» BRIEF
The records that follow must be repeated exactly, except for their pictures.

=== Begin Enclosure ===

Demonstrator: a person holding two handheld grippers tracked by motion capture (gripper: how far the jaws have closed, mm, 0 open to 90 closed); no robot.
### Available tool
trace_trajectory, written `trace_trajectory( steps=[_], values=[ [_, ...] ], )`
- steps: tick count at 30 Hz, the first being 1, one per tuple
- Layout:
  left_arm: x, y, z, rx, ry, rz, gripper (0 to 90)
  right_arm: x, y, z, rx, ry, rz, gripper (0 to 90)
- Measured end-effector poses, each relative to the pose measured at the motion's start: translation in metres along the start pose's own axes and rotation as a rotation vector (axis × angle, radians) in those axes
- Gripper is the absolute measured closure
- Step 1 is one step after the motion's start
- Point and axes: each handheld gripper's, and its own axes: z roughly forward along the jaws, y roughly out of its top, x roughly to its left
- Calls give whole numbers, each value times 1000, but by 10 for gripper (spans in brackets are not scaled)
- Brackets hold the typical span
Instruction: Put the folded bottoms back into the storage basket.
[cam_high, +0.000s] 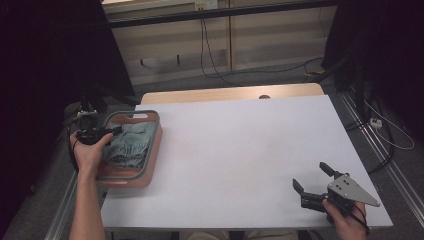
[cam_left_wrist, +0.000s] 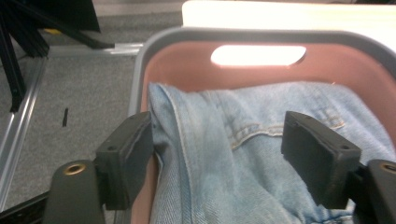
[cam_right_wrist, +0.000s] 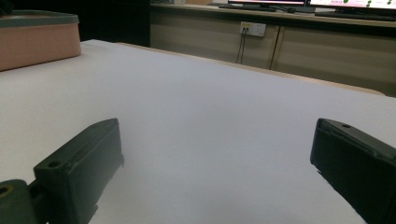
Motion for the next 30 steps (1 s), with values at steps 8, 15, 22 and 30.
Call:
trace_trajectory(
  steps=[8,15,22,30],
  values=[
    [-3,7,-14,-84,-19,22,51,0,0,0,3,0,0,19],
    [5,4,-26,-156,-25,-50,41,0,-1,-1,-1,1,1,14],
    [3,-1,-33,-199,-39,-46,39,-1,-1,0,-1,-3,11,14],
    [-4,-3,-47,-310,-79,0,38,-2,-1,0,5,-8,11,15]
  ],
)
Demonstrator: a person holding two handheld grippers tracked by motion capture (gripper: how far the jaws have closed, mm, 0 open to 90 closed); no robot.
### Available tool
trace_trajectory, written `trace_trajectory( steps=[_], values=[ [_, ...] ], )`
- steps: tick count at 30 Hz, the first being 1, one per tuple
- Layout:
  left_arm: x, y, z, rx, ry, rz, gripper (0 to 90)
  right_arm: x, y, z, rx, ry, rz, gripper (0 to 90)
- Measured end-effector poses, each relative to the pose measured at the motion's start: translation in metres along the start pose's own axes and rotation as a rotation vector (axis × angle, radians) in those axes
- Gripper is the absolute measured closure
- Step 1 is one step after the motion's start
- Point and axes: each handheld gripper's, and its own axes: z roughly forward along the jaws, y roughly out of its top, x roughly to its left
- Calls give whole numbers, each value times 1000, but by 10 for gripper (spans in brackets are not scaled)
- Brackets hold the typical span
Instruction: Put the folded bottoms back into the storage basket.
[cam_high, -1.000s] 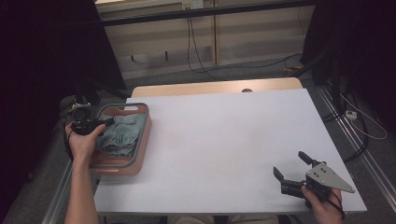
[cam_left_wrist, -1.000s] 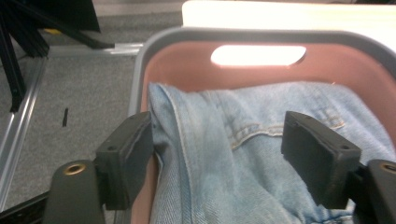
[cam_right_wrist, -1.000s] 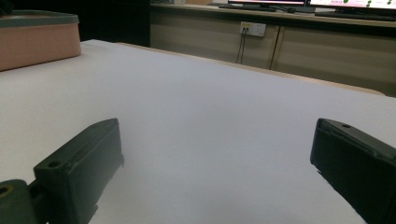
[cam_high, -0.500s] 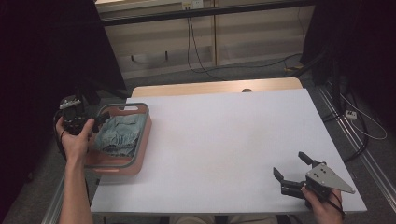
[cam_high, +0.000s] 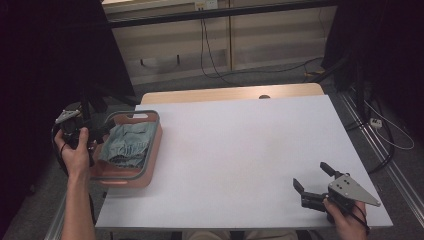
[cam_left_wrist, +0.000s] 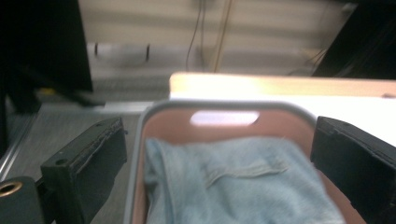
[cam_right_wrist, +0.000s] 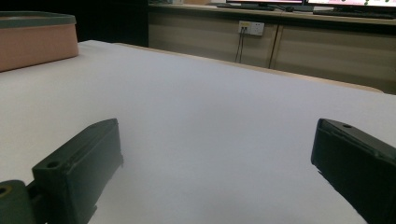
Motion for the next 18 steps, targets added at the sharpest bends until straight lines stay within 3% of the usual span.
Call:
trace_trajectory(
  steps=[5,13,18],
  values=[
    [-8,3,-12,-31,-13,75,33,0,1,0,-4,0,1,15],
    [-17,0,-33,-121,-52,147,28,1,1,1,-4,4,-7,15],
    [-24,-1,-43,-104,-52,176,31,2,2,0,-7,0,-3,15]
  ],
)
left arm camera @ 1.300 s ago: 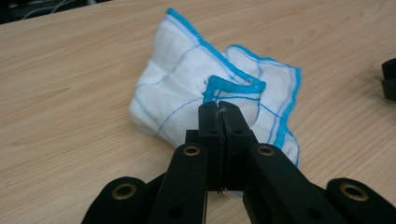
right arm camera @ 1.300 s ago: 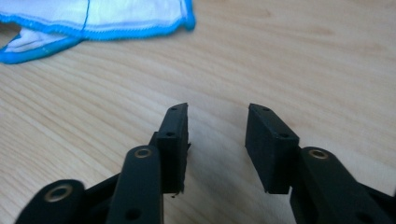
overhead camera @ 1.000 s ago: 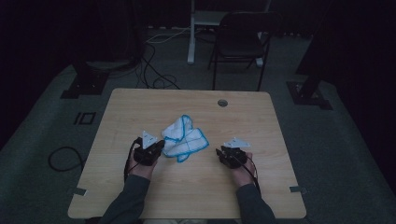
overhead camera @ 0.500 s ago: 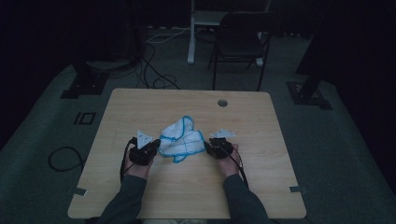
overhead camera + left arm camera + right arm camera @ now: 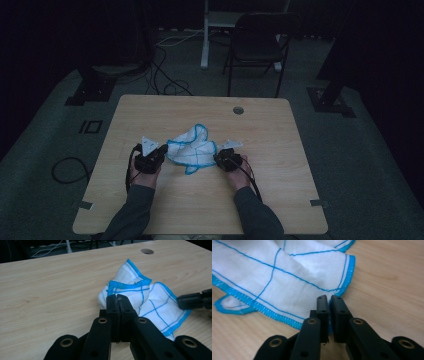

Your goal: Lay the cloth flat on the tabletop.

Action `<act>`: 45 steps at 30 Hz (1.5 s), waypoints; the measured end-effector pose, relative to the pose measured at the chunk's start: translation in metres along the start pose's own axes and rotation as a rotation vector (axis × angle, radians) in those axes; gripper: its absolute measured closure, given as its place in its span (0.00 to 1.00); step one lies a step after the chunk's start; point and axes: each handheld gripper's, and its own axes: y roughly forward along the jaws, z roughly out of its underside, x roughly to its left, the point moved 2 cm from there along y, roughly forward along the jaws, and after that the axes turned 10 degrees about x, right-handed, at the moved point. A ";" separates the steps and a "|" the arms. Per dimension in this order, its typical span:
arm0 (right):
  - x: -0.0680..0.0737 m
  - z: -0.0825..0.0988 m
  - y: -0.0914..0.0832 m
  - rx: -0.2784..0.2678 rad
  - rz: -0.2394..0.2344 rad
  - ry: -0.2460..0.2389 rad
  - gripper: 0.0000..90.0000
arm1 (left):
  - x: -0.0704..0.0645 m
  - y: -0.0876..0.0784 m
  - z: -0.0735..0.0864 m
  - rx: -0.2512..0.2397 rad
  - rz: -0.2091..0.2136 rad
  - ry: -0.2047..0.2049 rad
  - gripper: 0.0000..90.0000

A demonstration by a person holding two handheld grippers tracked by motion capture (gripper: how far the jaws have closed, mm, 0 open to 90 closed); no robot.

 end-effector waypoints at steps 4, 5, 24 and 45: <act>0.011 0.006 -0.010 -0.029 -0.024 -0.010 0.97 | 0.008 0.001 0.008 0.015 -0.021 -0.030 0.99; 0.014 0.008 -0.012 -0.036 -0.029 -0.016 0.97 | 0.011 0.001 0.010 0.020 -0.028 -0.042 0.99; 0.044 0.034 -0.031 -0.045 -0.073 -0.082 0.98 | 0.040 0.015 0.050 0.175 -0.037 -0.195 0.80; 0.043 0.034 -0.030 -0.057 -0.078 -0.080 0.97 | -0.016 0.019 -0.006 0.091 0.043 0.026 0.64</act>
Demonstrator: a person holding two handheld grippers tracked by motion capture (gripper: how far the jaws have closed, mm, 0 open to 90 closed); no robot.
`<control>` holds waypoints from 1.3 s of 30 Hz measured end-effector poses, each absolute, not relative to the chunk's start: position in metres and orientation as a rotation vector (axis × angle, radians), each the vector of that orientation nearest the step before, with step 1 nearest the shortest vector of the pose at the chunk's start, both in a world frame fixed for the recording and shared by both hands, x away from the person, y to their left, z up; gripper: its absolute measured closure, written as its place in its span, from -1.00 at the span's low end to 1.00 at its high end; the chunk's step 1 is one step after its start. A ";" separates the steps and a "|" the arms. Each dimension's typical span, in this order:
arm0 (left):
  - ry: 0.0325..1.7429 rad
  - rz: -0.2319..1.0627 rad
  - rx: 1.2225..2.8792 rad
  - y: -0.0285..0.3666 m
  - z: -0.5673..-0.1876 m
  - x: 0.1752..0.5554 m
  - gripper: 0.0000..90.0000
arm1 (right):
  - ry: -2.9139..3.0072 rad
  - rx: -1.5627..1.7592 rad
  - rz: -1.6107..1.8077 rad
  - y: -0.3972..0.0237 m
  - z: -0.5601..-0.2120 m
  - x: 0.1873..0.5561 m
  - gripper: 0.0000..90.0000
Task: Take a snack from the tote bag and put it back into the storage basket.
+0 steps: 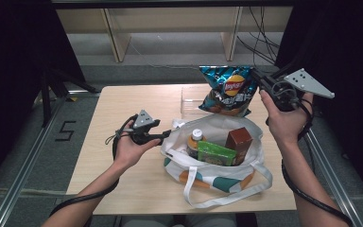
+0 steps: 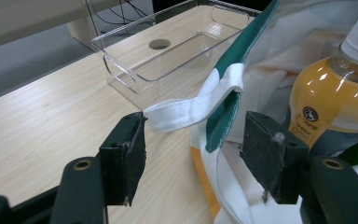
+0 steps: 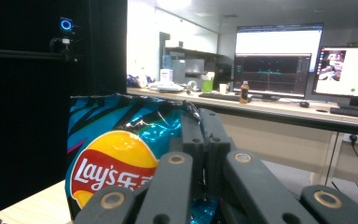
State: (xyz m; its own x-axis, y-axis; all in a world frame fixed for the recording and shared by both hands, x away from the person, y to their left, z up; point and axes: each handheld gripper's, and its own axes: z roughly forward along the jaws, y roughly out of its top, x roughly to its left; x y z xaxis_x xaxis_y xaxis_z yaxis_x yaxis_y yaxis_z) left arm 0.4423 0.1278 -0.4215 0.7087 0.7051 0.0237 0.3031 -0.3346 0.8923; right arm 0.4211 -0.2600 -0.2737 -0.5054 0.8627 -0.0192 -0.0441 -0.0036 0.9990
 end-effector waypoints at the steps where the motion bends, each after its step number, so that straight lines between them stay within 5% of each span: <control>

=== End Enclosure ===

» COMPLETED TASK
Demonstrator: a person holding two handheld grippers tracked by motion capture (gripper: how far the jaws have closed, mm, 0 open to 90 closed); no robot.
### Available tool
trace_trajectory, written `trace_trajectory( steps=[_], values=[ [_, ...] ], )`
- steps: tick count at 30 Hz, the first being 1, one per tuple
- Layout:
  left_arm: x, y, z, rx, ry, rz, gripper (0 to 90)
  right_arm: x, y, z, rx, ry, rz, gripper (0 to 90)
- Measured end-effector poses, each relative to the pose measured at the motion's start: translation in metres along the start pose's own axes and rotation as a rotation vector (axis × angle, radians) in those axes
- Gripper is the absolute measured closure
- Step 1 is one step after the motion's start
- Point and axes: each handheld gripper's, and its own axes: z roughly forward along the jaws, y roughly out of its top, x roughly to its left
- Calls give whole numbers, each value times 1000, but by 10 for gripper (spans in brackets are not scaled)
- Brackets hold the typical span
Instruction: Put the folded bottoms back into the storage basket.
[cam_high, +0.000s] 
[cam_left_wrist, +0.000s] 
[cam_right_wrist, +0.000s] 
Motion for the next 30 steps (1 s), with values at steps 8, 15, 22 and 30.
Call:
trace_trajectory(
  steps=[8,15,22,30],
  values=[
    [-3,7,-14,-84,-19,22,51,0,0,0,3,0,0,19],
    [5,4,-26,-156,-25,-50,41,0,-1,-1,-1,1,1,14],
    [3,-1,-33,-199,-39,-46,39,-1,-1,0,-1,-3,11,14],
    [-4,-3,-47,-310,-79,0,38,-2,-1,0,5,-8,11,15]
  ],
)
Demonstrator: a person holding two handheld grippers tracked by motion capture (gripper: how far the jaws have closed, mm, 0 open to 90 closed); no robot.
### Available tool
trace_trajectory, written `trace_trajectory( steps=[_], values=[ [_, ...] ], )`
- steps: tick count at 30 Hz, the first being 1, one per tuple
- Layout:
  left_arm: x, y, z, rx, ry, rz, gripper (0 to 90)
  right_arm: x, y, z, rx, ry, rz, gripper (0 to 90)
- Measured end-effector poses, each relative to the pose measured at the motion's start: translation in metres along the start pose's own axes and rotation as a rotation vector (axis × angle, radians) in those axes
- Gripper is the absolute measured closure
- Step 1 is one step after the motion's start
- Point and axes: each handheld gripper's, and its own axes: z roughly forward along the jaws, y roughly out of its top, x roughly to its left
- Calls give whole numbers, each value times 1000, but by 10 for gripper (spans in brackets are not scaled)
- Brackets hold the typical span
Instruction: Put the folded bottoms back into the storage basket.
[cam_high, -1.000s] 
[cam_left_wrist, -1.000s] 
[cam_right_wrist, -1.000s] 
[cam_high, -0.500s] 
[cam_high, +0.000s] 
[cam_left_wrist, +0.000s] 
[cam_right_wrist, +0.000s] 
Motion for the next 18 steps, targets added at the sharpest bends until straight lines stay within 3% of the usual span.
Call:
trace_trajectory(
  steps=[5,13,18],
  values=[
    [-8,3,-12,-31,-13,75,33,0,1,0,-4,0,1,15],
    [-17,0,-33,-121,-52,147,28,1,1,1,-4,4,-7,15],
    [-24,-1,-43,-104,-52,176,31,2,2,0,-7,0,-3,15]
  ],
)
left arm camera @ 1.300 s ago: 
right arm camera @ 1.300 s ago: 
overhead camera @ 1.000 s ago: 
overhead camera @ 0.500 s ago: 
overhead camera + left arm camera + right arm camera @ now: 

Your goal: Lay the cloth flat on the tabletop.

Action `<act>`: 45 steps at 30 Hz (1.5 s), waypoints; the measured end-effector pose, relative to the pose measured at the chunk's start: translation in metres along the start pose's own axes and rotation as a rotation vector (axis × angle, radians) in those axes; gripper: its absolute measured closure, given as its place in its span (0.00 to 1.00); step one lies a step after the chunk's start; point and axes: each handheld gripper's, and its own axes: y roughly forward along the jaws, z roughly out of its underside, x roughly to its left, the point moved 2 cm from there along y, roughly forward along the jaws, and after that the axes turned 10 degrees about x, right-handed, at the moved point. A ";" separates the steps and a "|" the arms. Per dimension in this order, its typical span:
arm0 (right):
  - x: -0.0680..0.0737 m
  - z: -0.0825..0.0988 m
  - y: -0.0914..0.0832 m
  - rx: -0.2784..0.2678 rad
  - rz: -0.2394..0.2344 rad
  - ry: -0.2460..0.2389 rad
  - gripper: 0.0000..90.0000
arm1 (left):
  - x: -0.0704..0.0645 m
  - y: -0.0876..0.0784 m
  - z: -0.0735..0.0864 m
  - rx: -0.2512..0.2397 rad
  - rz: -0.2091..0.2136 rad
  - ry: -0.2047..0.2049 rad
  - gripper: 0.0000..90.0000

A demonstration by a person holding two handheld grippers tracked by motion capture (gripper: how far the jaws have closed, mm, 0 open to 90 closed); no robot.

 end-effector waypoints at steps 4, 5, 24 and 45: <act>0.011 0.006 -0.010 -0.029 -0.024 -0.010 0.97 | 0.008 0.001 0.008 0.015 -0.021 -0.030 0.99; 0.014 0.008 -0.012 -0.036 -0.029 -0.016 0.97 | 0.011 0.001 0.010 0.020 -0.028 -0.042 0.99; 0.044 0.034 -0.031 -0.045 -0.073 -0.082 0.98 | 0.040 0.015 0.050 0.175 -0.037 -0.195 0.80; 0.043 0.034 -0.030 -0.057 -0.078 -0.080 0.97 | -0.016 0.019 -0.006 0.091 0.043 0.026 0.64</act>
Demonstrator: a person holding two handheld grippers tracked by motion capture (gripper: how far the jaws have closed, mm, 0 open to 90 closed); no robot.
`<control>` holds waypoints from 1.3 s of 30 Hz measured end-effector poses, each absolute, not relative to the chunk's start: position in metres and orientation as a rotation vector (axis × angle, radians), each the vector of that orientation nearest the step before, with step 1 nearest the shortest vector of the pose at the chunk's start, both in a world frame fixed for the recording and shared by both hands, x away from the person, y to their left, z up; gripper: its absolute measured closure, written as its place in its span, from -1.00 at the span's low end to 1.00 at its high end; the chunk's step 1 is one step after its start. A ";" separates the steps and a "|" the arms. Each dimension's typical span, in this order:
arm0 (left):
  - ry: 0.0325..1.7429 rad
  - rz: -0.2319..1.0627 rad
  - rx: 1.2225..2.8792 rad
  - y: -0.0285..0.3666 m
  - z: -0.5673..-0.1876 m
  - x: 0.1752..0.5554 m
  - gripper: 0.0000..90.0000
arm1 (right):
  - ry: -2.9139..3.0072 rad
  - rx: -1.5627..1.7592 rad
  - rz: -1.6107..1.8077 rad
  - y: -0.3972..0.0237 m
  - z: -0.5601..-0.2120 m
  - x: 0.1873..0.5561 m
  - gripper: 0.0000..90.0000
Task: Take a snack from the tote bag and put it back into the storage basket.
+0 steps: 
+0 steps: 
+0 steps: 
State: (xyz m; its own x-axis, y-axis; all in a world frame fixed for the recording and shared by both hands, x away from the person, y to their left, z up; point and axes: each handheld gripper's, and its own axes: z roughly forward along the jaws, y roughly out of its top, x roughly to its left; x y z xaxis_x xaxis_y xaxis_z yaxis_x yaxis_y yaxis_z) left arm 0.4423 0.1278 -0.4215 0.7087 0.7051 0.0237 0.3031 -0.3346 0.8923; right arm 0.4211 -0.2600 -0.2737 -0.5054 0.8627 -0.0192 -0.0441 -0.0036 0.9990
 end-effector waypoints at the steps where the motion bends, each after its step number, so that straight lines between them stay within 5% of each span: <control>

There is no more to this output.